VIRGINIA NEWS
04/07/2008
A daughter of a civil rights icon who served as a top lieutenant to Martin Luther King Jr. testified that her father regularly molested her beginning when she was just 6 years old.
The Rev. James L. Bevel went on trial Monday for incest in Loudoun County Circuit Court. If convicted, he faces up to 20 years in prison.
While the criminal charges revolve around a single incident that allegedly occurred in the early 1990s when the daughter was a teenager, Monday's testimony indicated a pattern of abuse.
The daughter said that she grew up in a communal lifestyle in which she regularly saw her father having sex with women and she came to perceive her own molestations as normal.
An ex-wife of Bevel also testified that Bevel instructed his family and followers in the commune that it was parents' obligation to "sexually orientate" their children — meaning in her mind that they were to have sex with them.
"I felt very repulsed by it," said the ex-wife, who is also the mother of the daughter who testified that she was molested.
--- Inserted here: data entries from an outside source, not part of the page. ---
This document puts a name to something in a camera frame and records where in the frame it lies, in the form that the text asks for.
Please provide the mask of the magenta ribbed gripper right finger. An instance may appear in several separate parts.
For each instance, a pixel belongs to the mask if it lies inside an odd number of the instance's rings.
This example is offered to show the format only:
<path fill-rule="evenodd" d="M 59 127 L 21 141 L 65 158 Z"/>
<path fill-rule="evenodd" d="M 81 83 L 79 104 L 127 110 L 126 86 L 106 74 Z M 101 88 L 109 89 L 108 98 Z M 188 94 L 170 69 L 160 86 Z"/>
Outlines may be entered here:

The Associated Press generally does not identify the victims of sexual abuse. The daughter is one of at least 14 children Bevel has with several different women.
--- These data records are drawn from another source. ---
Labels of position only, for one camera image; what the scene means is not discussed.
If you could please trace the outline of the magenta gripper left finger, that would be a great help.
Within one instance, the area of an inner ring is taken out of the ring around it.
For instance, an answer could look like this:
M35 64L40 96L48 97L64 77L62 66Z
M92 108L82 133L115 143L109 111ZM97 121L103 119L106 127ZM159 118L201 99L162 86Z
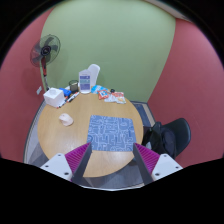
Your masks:
M66 154L57 153L41 169L75 184L83 184L83 175L91 153L92 145L86 143Z

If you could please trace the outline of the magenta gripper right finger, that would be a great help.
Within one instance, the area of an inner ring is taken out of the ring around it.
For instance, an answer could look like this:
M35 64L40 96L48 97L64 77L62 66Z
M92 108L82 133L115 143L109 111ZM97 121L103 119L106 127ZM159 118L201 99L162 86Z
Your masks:
M145 185L182 169L168 154L157 154L140 144L133 144L133 154Z
Bevel, 71, was a leading figure in the civil rights movement and was with King when he was assassinated 40 years ago. He also is credited with helping to conceive and organize the Million Man March.
In the 1960s, Bevel was a leader in the Southern Christian Leadership Conference (SCLC) and the Student Nonviolent Coordinating Committee (SNCC), two of the stalwart organizations that led efforts to desegregate the South.
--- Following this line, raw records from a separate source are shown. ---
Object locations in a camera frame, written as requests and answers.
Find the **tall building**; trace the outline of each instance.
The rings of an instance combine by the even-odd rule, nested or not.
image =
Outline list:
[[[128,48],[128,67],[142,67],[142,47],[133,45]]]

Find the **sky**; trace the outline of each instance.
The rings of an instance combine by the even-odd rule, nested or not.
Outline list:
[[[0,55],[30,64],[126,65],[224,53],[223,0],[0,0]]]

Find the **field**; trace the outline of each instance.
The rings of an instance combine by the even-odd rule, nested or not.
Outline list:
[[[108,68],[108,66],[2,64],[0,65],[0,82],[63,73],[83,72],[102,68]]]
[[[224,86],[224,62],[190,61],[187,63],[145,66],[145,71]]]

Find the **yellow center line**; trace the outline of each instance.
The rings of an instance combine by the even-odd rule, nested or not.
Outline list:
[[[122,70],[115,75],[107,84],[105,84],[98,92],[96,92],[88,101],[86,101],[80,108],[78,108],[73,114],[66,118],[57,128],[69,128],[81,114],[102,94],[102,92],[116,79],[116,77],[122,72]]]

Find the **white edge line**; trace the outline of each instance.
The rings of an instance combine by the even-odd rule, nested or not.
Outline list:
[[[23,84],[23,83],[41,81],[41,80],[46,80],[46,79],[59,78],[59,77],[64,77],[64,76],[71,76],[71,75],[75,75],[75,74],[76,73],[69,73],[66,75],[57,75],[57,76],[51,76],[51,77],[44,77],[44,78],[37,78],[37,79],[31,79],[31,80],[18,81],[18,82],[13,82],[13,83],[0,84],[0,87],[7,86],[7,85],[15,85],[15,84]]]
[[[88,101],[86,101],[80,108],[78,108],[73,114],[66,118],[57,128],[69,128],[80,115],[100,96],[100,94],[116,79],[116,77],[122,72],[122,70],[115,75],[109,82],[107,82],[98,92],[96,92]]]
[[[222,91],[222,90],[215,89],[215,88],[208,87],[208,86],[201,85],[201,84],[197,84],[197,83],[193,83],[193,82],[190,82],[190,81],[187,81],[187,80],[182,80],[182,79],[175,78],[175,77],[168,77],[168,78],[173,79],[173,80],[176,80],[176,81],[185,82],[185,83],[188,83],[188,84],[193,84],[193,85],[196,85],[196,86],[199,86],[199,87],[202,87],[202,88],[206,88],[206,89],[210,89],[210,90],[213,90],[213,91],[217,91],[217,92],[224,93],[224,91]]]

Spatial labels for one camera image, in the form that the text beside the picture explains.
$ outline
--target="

In the 1980s, Bevel became active in Republican Party politics and unsuccessfully ran for Congress in 1984.
He later became affiliated with political movements outside the political mainstream. In the late 1980s he supported causes affiliated with the Rev. Sun Myung Moon.
In 1992, he was vice presidential running mate to political maverick Lyndon LaRouche, who has a home in Loudoun County but at the time was in a federal prison for a tax conviction.
Prosecutors have said that incest occurred numerous times and in numerous places, but that charges were brought in Virginia because it does not have a statute of limitations for incest. Prosecutors also said in pretrial hearings that they have received calls from around the country since Bevel's arrest in June from women who claimed they were victimized by Bevel.
During opening statements, public defender Bonnie Hoffman urged jurors not to focus on Bevel's unconventional lifestyle, or whether he may have committed crimes other than the single incident for which he is charged.
"Get rid of your preconceived notions about how things should be," Hoffman said.
Prosecutor Gigi Lawless told jurors that the testimony "is going to be one of the most horrific things you've ever heard. ... This case is about betrayal."
The daughter testified about an unconventional life in which she and her siblings did not call Bevel "Dad" but instead referred to him as "Rev" or "Jim." She said she told her mother in a written letter that her father was molesting her.
The mother "handed (the letter back) to me and said I spelled 'molest' wrong," the daughter testified.
Circuit Court Judge Burke McCahill previously has ruled that much of Bevel's background as a civil rights leader is irrelevant and need not be discussed at trial.
Still, during jury selection a panel of more than 60 prospective jurors were asked if they had ever heard of Bevel. None had.
The daughter is expected to continue her testimony Tuesday.